The question comes out of the blue and I have to keep my jaw from hitting the floor. Did he just say Rhys...? Oh my God. Oh my God. Breathe, Theo. You should know that wherever there is Nial, there is usually Rhys. What's the big deal here?

"Theo?" Ashton brings my attention to him.

"Hm?"

"That cool?"

I can tell by the look he is giving me that he's silently asking me if I am okay with sitting with these people. He knows me well enough to know how I felt about them in high school and how uncomfortable they made me. They weren't nice people. Nial? Maybe he was nicer. But his group? No way. But I also don't want to be the lame one to make a deal out of nothing.

It shouldn't seem like a big deal but how come I can feel the back of my palms and neck starting to sweat? I know I know wouldn't have to say much for Ashton save me from this situation.
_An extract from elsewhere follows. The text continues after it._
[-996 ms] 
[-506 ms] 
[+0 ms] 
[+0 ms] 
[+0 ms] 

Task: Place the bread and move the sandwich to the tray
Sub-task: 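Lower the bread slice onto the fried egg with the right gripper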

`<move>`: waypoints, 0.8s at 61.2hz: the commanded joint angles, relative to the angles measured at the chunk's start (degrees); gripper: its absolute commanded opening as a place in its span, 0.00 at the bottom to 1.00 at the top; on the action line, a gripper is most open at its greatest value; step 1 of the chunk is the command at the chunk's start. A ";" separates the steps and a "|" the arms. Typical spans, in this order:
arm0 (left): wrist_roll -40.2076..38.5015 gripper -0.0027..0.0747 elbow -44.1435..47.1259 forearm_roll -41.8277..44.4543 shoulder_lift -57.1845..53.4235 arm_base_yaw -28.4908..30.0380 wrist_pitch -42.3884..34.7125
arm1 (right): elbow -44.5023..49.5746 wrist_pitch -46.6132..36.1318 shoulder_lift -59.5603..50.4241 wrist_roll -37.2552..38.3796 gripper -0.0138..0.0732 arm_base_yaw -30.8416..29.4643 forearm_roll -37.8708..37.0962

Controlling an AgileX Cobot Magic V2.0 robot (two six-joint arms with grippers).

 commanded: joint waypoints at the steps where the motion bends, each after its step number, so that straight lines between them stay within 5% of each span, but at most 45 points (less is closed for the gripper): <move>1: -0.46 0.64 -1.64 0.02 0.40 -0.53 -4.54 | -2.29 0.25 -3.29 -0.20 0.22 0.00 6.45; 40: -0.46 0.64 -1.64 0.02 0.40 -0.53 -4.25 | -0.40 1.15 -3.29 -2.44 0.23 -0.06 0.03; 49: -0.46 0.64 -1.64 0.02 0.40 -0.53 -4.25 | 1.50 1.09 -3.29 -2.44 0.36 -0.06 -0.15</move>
He would have no problem coming up with some excuse to have us leave. But I don't want to do that. I'm not like this anymore. I have to push myself into these situations if I want to grow in any sort of way.
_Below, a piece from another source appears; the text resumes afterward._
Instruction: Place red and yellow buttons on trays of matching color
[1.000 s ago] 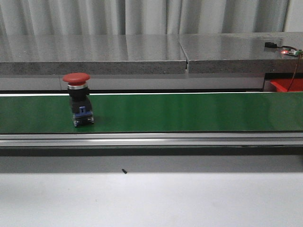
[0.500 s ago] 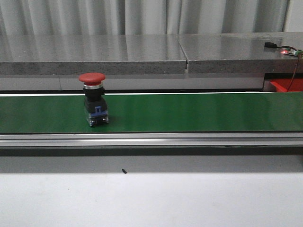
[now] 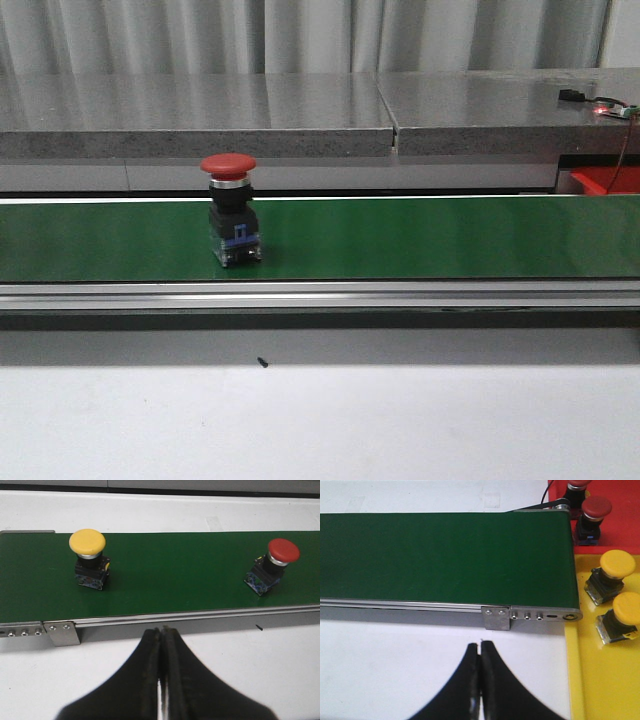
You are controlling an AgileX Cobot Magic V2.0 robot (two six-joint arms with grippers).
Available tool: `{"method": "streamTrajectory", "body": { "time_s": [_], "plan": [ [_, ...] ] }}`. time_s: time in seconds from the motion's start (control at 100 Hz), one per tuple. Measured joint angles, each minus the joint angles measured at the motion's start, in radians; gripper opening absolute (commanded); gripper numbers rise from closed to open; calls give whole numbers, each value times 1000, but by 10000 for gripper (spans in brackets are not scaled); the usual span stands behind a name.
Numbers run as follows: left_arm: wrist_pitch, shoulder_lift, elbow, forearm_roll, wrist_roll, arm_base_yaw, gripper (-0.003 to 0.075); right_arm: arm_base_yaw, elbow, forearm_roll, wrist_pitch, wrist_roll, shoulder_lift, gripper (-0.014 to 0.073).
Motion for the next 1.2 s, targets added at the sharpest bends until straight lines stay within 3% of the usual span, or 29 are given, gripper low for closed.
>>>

I look at Ashton and give him a small shrug, acting as if I could care less in the world. But in reality (which I am positive he knows), I am freaking the hell out. "Yeah, of course."

Ashton gives me a quick look of surprise. It was brief but enough for me to notice that he was indeed astonished by my nonchalant act.

"Awesome. I'm just going to grab a couple menus."

And then he's gone. Silence flows in but only for a moment.

"You okay?" Ashton asks. Concern is clear in his voice. I wish he wasn't this worried about me. Why should it be so surprising that suddenly I want to be more social? It makes me feel worse...

"Yes," I groan, with a slight touch of annoyance. He opens his mouth to say something when Nial comes back and jumps into the seat next to me. ME.

I stiffen--more so. I can feel my breathing pick up and I mentally curse myself for being such a freak around guys. Where is Rhys? Isn't he coming? Maybe last minute he decided not to. I pray for the latter to come true.

"Hey." The coldness and roughness of his voice brings me completely out of my head and I instantly look up at him. I am pretty sure my mouth is hanging a bit open. I am frozen. I can't move. I can feel my heart beat in my throat.

"What's going on..." His eyes find mine and stop. Oh no. What is he thinking? Is he mad to see me? Is he annoyed? Oh no...

I try my damn hardest to suppress my anxiety, but I don't think I'm doing a good job at it. I give a small smile, but it was so forced I think it just made him more uncomfortable. He stares at me for a moment longer with no expression whatsoever before taking his seat beside Ashton. He blinks away from me abruptly and nods his head at Nial.

"We can't be long," is all he says. Oh.

"Yes, I know. I'm starving. What did you guys get?" Nial turns to me and Ashton.

I am still in slight paralysis, so I thank Ashton silently for answering for the both of us. The waitress notices our two new guests and quickly returns to take both of their orders. I take their momentary distraction to try and psych myself up enough to be able to get enough words out to hold a normal conversation without sounding like a complete dumbass. Why is it so hard now? It's so much easier with Ashton. Now all I feel is nerves and fear. UGH. I can't even come up with a single word to say. Social anxiety is a serious bitch.